▶ [Task description]: When the line containing "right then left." is found in the data below, copy it and each line after it through the line containing "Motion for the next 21", exactly and with no others.

Entries taken from a collection
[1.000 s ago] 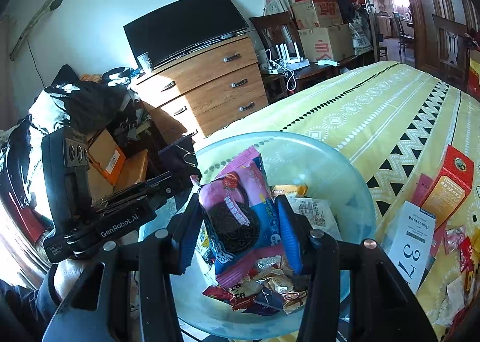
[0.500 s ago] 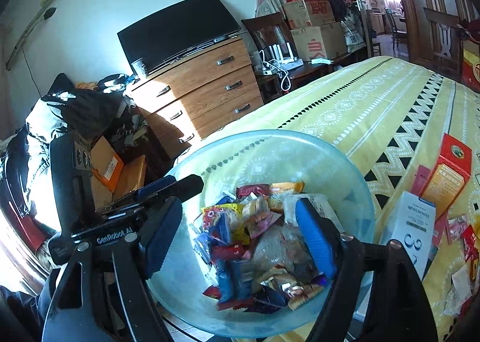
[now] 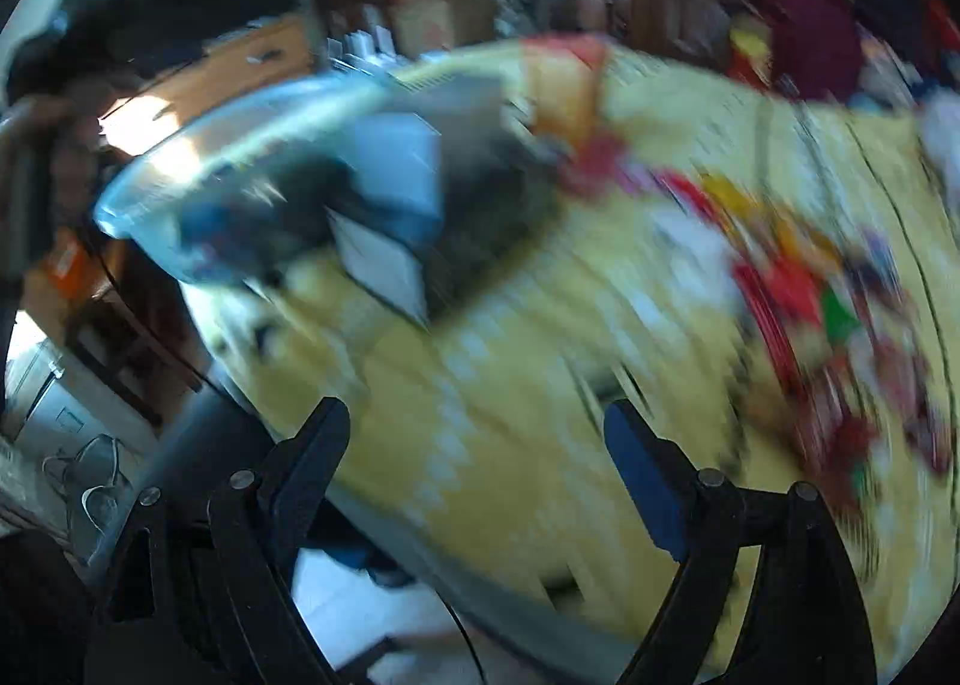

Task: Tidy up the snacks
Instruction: 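Move both tools back to the snack pile on the bed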

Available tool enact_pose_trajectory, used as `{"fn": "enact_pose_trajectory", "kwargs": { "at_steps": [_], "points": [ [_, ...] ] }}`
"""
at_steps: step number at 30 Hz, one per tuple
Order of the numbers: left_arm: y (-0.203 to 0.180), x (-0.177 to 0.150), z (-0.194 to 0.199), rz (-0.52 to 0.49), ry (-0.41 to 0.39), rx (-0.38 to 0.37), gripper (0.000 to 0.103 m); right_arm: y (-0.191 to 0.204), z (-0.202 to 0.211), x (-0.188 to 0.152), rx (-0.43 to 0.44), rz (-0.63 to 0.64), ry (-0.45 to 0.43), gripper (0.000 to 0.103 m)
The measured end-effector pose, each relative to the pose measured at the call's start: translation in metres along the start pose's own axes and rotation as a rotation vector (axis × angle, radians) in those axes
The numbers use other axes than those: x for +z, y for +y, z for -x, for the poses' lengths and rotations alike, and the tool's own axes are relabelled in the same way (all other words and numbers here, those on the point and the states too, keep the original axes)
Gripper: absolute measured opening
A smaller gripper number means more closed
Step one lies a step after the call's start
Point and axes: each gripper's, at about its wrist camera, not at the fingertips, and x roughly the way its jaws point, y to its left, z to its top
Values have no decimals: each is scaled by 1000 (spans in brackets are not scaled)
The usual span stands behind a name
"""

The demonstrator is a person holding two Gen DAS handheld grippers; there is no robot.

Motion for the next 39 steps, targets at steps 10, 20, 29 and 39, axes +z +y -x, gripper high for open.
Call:
{"fn": "enact_pose_trajectory", "kwargs": {
  "at_steps": [10,20,29,39],
  "points": [
    [-131,-58,-54,-182,252,-274,95,-158,38,-44,-125,-364,-59,89],
    [-140,-83,-77,-197,378,-193,95,-278,-36,-26,53,-801,-61,88],
    [-152,-105,-97,-205,438,-190,95,-260,-5,-17,-90,-507,-90,22],
    [-173,-127,-112,-209,513,-242,95,-295,45,-49,-221,-525,15,55]
  ]
}}
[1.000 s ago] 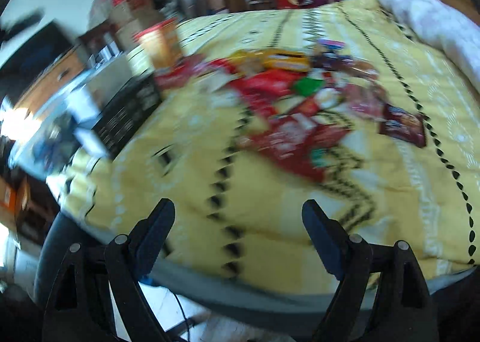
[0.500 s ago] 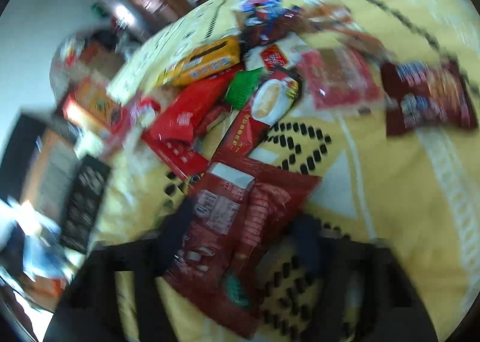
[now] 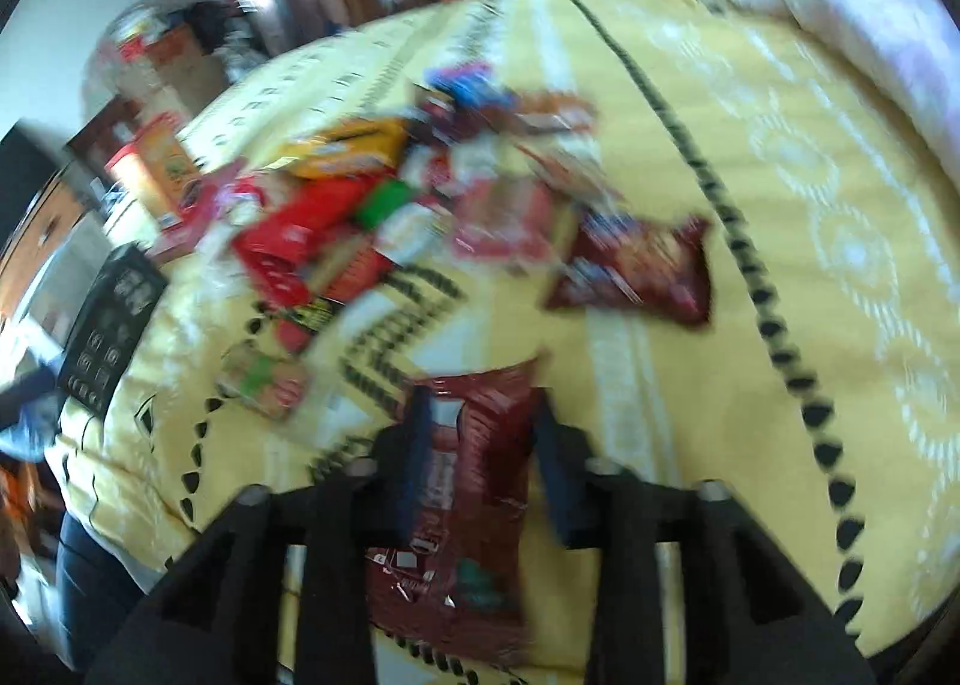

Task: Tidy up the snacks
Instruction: 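Move both tools back to the snack pile on the bed, then grasp the red snack bag with right tool while left tool grasps the green-labelled bread roll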

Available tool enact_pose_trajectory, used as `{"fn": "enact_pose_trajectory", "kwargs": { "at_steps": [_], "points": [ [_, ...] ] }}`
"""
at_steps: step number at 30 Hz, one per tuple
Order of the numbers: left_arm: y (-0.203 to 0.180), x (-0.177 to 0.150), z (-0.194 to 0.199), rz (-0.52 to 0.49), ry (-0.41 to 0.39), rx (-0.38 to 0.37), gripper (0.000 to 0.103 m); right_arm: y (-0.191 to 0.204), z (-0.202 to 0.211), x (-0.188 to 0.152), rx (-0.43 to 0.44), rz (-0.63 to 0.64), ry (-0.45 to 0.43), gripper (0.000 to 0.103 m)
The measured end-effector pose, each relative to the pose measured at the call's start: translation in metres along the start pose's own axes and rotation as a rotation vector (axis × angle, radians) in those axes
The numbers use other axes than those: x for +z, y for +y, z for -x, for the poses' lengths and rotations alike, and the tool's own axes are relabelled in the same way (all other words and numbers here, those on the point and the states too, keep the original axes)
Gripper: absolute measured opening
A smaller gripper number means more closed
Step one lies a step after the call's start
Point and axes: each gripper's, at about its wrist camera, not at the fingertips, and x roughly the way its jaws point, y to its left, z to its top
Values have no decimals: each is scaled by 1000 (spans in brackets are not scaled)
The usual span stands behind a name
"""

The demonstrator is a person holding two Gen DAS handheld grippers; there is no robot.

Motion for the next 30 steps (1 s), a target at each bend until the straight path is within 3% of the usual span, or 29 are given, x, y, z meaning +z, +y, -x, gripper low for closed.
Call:
{"fn": "enact_pose_trajectory", "kwargs": {
  "at_steps": [2,4,6,12,16,22,24,26,30],
  "points": [
    [-2,1,1,-4,-8,-3,95,-10,3,-5,30,-134,9,86],
    [0,4,0,1,-10,2,95,-13,2,-12,41,-226,35,93],
    [3,5,-4,6,-3,7,95,-4,1,-18,54,-252,57,93],
    [6,12,-30,20,42,7,95,42,-18,-19,-142,-103,126,96],
    [-2,19,-59,2,90,-7,95,61,-42,-26,-214,27,169,97],
    [-20,24,-108,-59,147,-19,95,32,-26,-33,-102,10,77,73],
    [-26,25,-119,-123,139,-22,95,22,-19,-34,-57,-4,66,73],
    [-28,27,-125,-199,111,22,95,21,-18,-36,-33,-2,67,73],
    [-7,33,-135,-100,102,-29,95,18,-20,-37,-1,-7,67,75]
  ]
}}
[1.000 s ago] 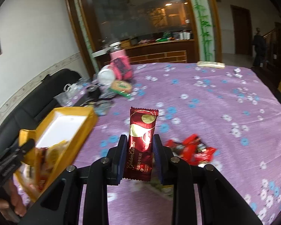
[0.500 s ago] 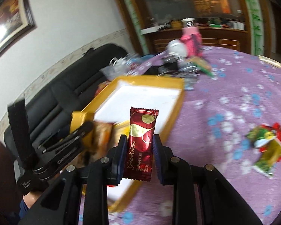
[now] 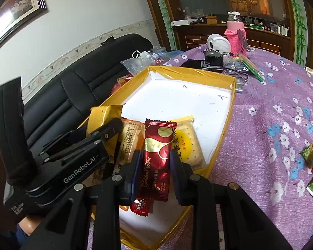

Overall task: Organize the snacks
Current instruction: 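Carry the yellow pack and red chocolate bar over the white box with both grippers, then open the left gripper over the box while the right releases the red chocolate bar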

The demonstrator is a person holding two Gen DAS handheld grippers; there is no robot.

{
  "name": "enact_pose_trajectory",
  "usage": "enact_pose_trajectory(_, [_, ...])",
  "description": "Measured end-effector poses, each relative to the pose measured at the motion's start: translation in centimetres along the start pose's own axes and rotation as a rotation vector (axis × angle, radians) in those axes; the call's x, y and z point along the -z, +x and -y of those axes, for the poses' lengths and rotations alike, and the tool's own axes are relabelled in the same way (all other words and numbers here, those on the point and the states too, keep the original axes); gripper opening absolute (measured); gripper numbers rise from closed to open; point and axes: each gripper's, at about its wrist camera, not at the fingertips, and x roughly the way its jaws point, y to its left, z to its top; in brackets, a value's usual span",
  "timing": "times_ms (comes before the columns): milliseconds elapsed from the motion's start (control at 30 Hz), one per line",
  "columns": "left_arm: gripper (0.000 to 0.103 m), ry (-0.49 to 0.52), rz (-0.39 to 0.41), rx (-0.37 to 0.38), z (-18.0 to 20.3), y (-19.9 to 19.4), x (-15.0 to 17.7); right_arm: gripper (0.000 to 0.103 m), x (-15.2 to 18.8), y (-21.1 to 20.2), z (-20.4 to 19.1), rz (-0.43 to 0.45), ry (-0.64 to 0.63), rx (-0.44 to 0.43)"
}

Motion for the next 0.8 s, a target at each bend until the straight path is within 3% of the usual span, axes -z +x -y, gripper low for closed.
enact_pose_trajectory(800, [0.053, 0.011, -0.007, -0.019, 0.1, 0.1, -0.1, 0.027, 1.3, 1.4, -0.4, -0.034, -0.041, 0.004])
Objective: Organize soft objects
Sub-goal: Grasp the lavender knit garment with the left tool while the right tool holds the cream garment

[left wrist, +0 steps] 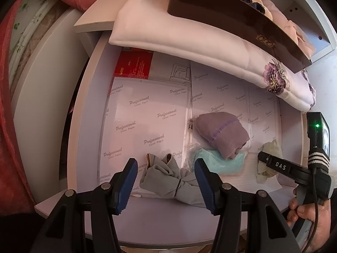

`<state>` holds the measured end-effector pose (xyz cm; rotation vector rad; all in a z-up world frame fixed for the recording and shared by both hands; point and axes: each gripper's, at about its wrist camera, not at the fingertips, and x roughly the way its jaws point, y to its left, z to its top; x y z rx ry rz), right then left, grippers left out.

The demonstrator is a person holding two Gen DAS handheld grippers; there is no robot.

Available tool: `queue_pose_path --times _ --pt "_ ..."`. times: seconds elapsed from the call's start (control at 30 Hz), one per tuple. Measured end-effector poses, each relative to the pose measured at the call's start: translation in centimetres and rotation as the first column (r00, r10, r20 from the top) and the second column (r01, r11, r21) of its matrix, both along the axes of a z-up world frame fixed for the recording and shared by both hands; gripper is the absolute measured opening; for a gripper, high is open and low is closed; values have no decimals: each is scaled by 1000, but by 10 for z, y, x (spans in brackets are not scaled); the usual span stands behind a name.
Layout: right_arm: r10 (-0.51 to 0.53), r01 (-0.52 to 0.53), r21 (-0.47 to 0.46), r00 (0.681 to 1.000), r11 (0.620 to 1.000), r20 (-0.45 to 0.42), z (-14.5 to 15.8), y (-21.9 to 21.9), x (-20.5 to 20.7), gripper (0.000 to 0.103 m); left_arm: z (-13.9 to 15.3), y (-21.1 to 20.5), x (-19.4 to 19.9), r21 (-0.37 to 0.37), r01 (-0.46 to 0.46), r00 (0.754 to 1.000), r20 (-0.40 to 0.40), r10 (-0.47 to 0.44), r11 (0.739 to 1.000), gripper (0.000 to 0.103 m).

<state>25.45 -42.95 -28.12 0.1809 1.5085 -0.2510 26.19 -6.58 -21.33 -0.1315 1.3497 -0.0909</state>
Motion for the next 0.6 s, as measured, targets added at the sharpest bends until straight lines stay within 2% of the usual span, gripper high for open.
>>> queue_pose_path --times 0.33,0.5,0.6 --pt "13 -13 -13 1000 1000 1 -2 -3 4 47 -3 -6 1 -19 22 1000 -7 -22 1000 57" --pt "26 -26 -16 1000 1000 6 -6 5 5 47 -2 -8 5 -78 4 1000 -26 -6 997 57" --pt "24 -24 -13 1000 1000 4 -5 5 5 47 0 -10 16 -139 -29 999 -40 24 990 57"
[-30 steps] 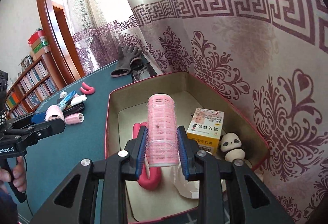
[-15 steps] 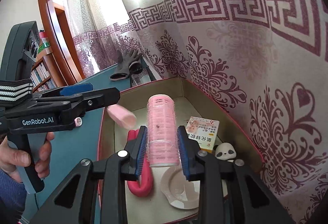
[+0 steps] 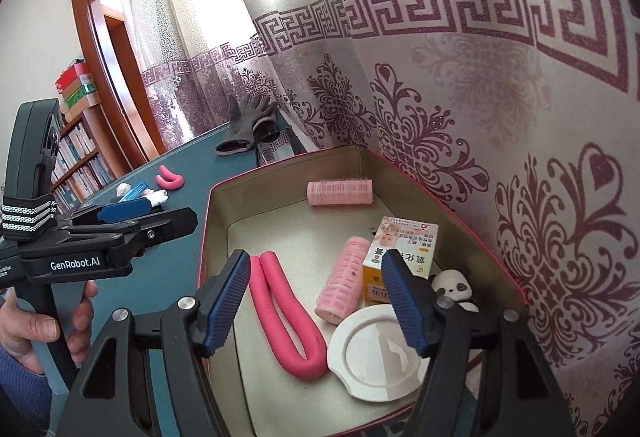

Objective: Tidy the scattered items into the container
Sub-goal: 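Drop the roller into the red tin with the right tool while the left tool drops its roller there, then grasp another pink hair roller from the table with the right tool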

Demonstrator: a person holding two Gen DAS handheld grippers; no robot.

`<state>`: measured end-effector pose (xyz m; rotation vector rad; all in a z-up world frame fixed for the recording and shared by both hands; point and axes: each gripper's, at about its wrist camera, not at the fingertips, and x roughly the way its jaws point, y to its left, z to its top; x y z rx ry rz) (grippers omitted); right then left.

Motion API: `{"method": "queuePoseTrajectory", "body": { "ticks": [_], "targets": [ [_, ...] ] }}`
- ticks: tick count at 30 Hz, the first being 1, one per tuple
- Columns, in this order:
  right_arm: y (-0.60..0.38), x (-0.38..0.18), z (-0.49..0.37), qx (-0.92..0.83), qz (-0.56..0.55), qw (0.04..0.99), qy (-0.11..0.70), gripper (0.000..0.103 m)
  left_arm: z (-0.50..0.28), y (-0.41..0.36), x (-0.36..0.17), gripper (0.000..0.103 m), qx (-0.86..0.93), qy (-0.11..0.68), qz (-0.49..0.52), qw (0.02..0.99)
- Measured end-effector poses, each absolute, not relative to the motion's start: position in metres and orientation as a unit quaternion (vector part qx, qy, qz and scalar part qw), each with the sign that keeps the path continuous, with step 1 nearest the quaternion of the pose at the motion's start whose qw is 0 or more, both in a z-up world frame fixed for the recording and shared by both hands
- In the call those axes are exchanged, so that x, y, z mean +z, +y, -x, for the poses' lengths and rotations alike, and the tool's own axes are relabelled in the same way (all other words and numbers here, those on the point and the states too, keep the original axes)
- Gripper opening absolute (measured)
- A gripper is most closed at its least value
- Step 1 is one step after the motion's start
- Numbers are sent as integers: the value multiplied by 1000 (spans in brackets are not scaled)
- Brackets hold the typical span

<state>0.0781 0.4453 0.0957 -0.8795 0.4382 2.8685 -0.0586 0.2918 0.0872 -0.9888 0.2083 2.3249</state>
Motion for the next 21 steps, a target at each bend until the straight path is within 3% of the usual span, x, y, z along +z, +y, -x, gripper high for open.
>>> {"method": "queuePoseTrajectory", "body": {
  "ticks": [6,21],
  "targets": [
    [434,99,-79,946,285,55,143,79,57,264,80,100,879,64,384,276],
    [368,110,-56,951,292,9,103,80,80,137,61,100,897,-14,409,168]
  ]
}}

▶ [Completed task]:
`<state>`: measured end-effector pose (xyz m; rotation vector rad; all in a z-up world frame fixed for the recording and shared by both hands; point and axes: each gripper's, at about its wrist camera, not at the fingertips, and x roughly the way its jaws point, y to its left, z to its top; x y z rx ry rz) (grippers omitted); right then left.

Motion API: `{"method": "queuePoseTrajectory", "body": { "ticks": [_], "targets": [ [_, ...] ] }}`
- ticks: tick count at 30 Hz, the first being 1, one per tuple
- Columns, in this order:
  right_arm: y (-0.60..0.38), x (-0.38..0.18), z (-0.49..0.37), qx (-0.92..0.83), qz (-0.56..0.55), qw (0.04..0.99), qy (-0.11..0.70), gripper (0.000..0.103 m)
  left_arm: z (-0.50..0.28), y (-0.41..0.36), x (-0.36..0.17), gripper (0.000..0.103 m), qx (-0.86..0.93), qy (-0.11..0.68), qz (-0.49..0.52), qw (0.02..0.99)
- Measured end-effector poses, each absolute, not relative to the motion's start: position in metres and orientation as a unit quaternion (vector part qx, qy, qz and scalar part qw), each with the sign that keeps the path continuous, with step 1 nearest the quaternion of the pose at the motion's start whose qw is 0 or more, both in a z-up world frame fixed for the recording and shared by both hands
- In the call those axes are exchanged, so that x, y, z mean +z, +y, -x, for the poses' lengths and rotations alike, and the tool's own axes are relabelled in the same way (all other words and numbers here, those on the point and the states too, keep the original axes)
- Gripper opening absolute (measured)
- A gripper is most closed at its least value
- Step 1 is one step after the motion's start
- Numbers are sent as integers: the value multiplied by 1000 (spans in brackets are not scaled)
- Brackets hold the typical span

<state>0.0781 0.4453 0.0957 -0.8795 0.4382 2.8685 -0.0586 0.2918 0.0872 -0.9888 0.2083 2.3249</state>
Motion for the next 21 steps, a target at each bend until the straight path is within 3% of the usual span, x, y, z along +z, +y, -x, gripper high for open.

That completes the answer.